第38話
その日の夜、俺はベンチで寝るなんて事はせず自分の部屋でしっかりと休息を取る。どうやらおれの同居人はヤーナツと同じ部屋なんて嫌だ、と言ってどこかへ行ってしまったらしい。これはラッキー、と思いながらベットの上で鼻歌歌いながら寝転がる。
そこへドアがどんどんとなる。
アリスだろうか?これまで避けていた事をちゃんと謝ろう。
俺がドアを開けるとアリスではなくリアがいた。
「どうしたのリア?」
リアは「中に入るわよ」と言ってズカズカと入室してきて同居人のベットに腰を下ろした。
「あなた今日随分と暴れたそうね」
「うんまぁね。一刻も早くこんな暮らしから解放されたいから」
言いながら俺も再びベットの上に寝転がる。
「どう?ギャフンと言わせた?」
「どうだろう。このままヤーナツの執念深さに怯えて何もしてこないといいけど」
「ま、わざわざ教室に行って授業なんか受けなくても冒険者として優秀と認められたら勝手に卒業できるわよ、この学校」
「そうなんだ」と適当に相槌を返す。
つまり俺があの技を披露すればワンチャン何もせずとも卒業の可能性有りということか。それとも冒険者としてある程度実績がないとダメなのだろうか?ダンジョンとやらには潜りたく無いんだよなぁ。怖いから。

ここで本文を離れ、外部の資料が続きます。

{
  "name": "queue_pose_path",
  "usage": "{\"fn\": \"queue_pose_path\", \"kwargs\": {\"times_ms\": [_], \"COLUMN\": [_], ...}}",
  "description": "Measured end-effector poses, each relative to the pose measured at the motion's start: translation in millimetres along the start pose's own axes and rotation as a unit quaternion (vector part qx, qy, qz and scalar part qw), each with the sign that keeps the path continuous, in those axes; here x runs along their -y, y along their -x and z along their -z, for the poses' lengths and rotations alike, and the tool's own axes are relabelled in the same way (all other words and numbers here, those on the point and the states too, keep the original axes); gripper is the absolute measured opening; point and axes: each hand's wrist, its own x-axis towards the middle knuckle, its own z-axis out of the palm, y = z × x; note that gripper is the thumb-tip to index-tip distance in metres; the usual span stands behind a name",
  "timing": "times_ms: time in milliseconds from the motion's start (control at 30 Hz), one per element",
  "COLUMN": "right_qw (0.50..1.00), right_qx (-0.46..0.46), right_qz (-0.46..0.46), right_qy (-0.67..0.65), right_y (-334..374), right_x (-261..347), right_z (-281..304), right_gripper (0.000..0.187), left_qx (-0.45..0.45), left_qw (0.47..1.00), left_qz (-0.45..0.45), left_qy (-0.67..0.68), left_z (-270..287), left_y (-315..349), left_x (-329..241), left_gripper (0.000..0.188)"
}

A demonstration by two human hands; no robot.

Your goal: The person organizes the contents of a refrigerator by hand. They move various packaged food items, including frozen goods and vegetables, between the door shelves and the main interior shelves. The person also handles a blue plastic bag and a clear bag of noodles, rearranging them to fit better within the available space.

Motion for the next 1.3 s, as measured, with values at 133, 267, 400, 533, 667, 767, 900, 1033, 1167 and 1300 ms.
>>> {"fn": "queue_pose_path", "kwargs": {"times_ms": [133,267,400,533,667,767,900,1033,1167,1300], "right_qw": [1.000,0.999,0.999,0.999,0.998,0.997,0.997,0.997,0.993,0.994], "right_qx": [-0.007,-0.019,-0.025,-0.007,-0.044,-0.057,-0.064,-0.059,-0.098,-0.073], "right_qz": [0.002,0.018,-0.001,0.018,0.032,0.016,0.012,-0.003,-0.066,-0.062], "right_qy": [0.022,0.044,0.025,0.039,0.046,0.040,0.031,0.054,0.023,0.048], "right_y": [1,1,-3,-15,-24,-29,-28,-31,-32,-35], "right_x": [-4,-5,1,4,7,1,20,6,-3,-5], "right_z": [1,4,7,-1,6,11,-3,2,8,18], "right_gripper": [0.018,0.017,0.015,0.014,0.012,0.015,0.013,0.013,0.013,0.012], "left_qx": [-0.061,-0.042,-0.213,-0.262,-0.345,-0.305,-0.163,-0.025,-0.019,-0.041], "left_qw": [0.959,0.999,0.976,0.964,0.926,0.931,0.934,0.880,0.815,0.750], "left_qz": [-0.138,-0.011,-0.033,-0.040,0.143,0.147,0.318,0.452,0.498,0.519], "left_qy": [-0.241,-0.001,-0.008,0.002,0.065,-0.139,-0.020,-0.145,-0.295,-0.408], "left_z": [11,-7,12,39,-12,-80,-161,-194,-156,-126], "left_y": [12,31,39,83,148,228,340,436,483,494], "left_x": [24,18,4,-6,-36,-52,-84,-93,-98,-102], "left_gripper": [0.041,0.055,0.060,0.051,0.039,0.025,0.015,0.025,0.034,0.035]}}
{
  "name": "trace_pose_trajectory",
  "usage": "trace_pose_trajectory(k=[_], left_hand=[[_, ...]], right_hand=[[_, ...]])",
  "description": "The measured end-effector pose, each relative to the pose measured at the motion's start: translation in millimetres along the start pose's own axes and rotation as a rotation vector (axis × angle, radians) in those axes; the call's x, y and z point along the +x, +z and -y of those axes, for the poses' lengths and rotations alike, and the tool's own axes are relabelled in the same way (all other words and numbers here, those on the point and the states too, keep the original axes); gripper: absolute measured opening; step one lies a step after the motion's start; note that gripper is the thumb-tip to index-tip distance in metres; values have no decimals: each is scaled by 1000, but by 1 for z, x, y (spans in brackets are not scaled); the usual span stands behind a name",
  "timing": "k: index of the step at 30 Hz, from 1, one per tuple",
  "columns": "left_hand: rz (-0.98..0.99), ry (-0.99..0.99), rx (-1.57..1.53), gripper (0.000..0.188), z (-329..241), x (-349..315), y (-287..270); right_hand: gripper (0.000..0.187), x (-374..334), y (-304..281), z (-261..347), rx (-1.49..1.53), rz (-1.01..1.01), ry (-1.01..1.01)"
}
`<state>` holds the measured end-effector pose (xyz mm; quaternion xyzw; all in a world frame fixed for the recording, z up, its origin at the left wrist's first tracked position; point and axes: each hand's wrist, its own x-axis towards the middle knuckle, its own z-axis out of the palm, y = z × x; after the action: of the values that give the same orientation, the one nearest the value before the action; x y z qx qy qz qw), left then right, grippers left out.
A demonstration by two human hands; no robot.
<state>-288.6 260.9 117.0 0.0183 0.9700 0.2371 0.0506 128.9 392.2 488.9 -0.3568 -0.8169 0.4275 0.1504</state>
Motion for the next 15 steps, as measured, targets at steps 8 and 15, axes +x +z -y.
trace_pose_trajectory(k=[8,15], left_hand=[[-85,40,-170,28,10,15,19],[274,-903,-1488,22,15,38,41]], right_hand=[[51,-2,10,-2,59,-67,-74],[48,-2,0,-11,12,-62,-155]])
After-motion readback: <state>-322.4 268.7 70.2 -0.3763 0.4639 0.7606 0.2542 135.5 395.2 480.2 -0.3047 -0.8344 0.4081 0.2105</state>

「そういえばここ相部屋でしょ?もう一人は何処なの?」
「ヤーナツと一緒は嫌だと言ってどっか行った。らしい」
「ふーん。ヤーナツの名も偶には役立つわね」
そう言ってリアはベットにゴロンと寝転がった。コイツ同居人の代わりに思う存分寛ぐ気だ。
「で、何しにきたん?」
いきなり来たんだ。何か用があってきたはず。
「そうそう。今日Aクラスつまり主人公達が学校近くにある初心者用ダンジョンに潜ったはずなのよ。本来ならここで本格的にストーリーが始まるのだけれど、何も起こってないの。あなた光の柱は見た?」
「見てないけど」
「でしょ。これは非常に不味いわね」
ある意味これは俺にとって都合の良い展開ではないだろうか。ゲームの内容と大きく違えば俺に死の運命は訪れない。
だが一応何が不味いか聞いておこう。
「何が不味いん?」
「このままじゃ全てのダンジョンが暴走するわ。ゲームのストーリーなんてどうでも良くなるくらい悲惨な状況になるわよ」
「ダンジョンの暴走…モンスターが暴れ出すんだっけ?どちらにしろ起こるんじゃないの?」
「最後のダンジョンだけね。みんなの力でなんとかするんだけど、全てのダンジョンとなると最悪人類滅亡もあり得るわ」
驚愕のあまり俺はガバッと起き上がりリアの方を見た。死の運命とか関係なく死んじゃうじゃん。
「ヤベェじゃん。どうすんの?対策は?」
「とりあえずあなたはAクラスの動向を見守ってちょうだい。なにか有れば逐一私に報告してちょうだい」
「いやゲームを知らない俺がAクラスを見るよりリアが見張ってた方がいいんじゃないか?」
「もっともね。だけど私は来る時に備えて強くなっとくからあなたに任せるわ」
任せると言われてもな。何を報告すればいいかなんてわかんないよ。でも頑張らないと、死、確実。
「主人公の見た目教えてよ。後名前」
「黒髪で肩にかかるくらいの長さ、という事ぐらいしか分からないわね。名前も強いて言うならリア、としか言いようがないわね」
「なるほど」
リアは自分の名前でプレイしていたというわけだ。にしても肩にかかるくらいの黒髪か、クラスメイトにそんな子がいたな。その子を見ていると何故か胸がドキドキするんだよな。ワードの時みたく。
そこへ突然ドアがノックされる。
「もしかしたら私の追っかけかも」
と言ってリアが出ようとする。
「ちょ、ちょっと待ってリア俺が出るから」
俺は慌てて止めたが間に合わず、リアは扉を開いてしまう。
姿を見せたのはアリスだ。目を大きく開きアリスは俺とリアの姿を交互に見る。
「あ…あの、その…ご、ごめんなさい」
アリスは動揺した様子で走り去ってしまった。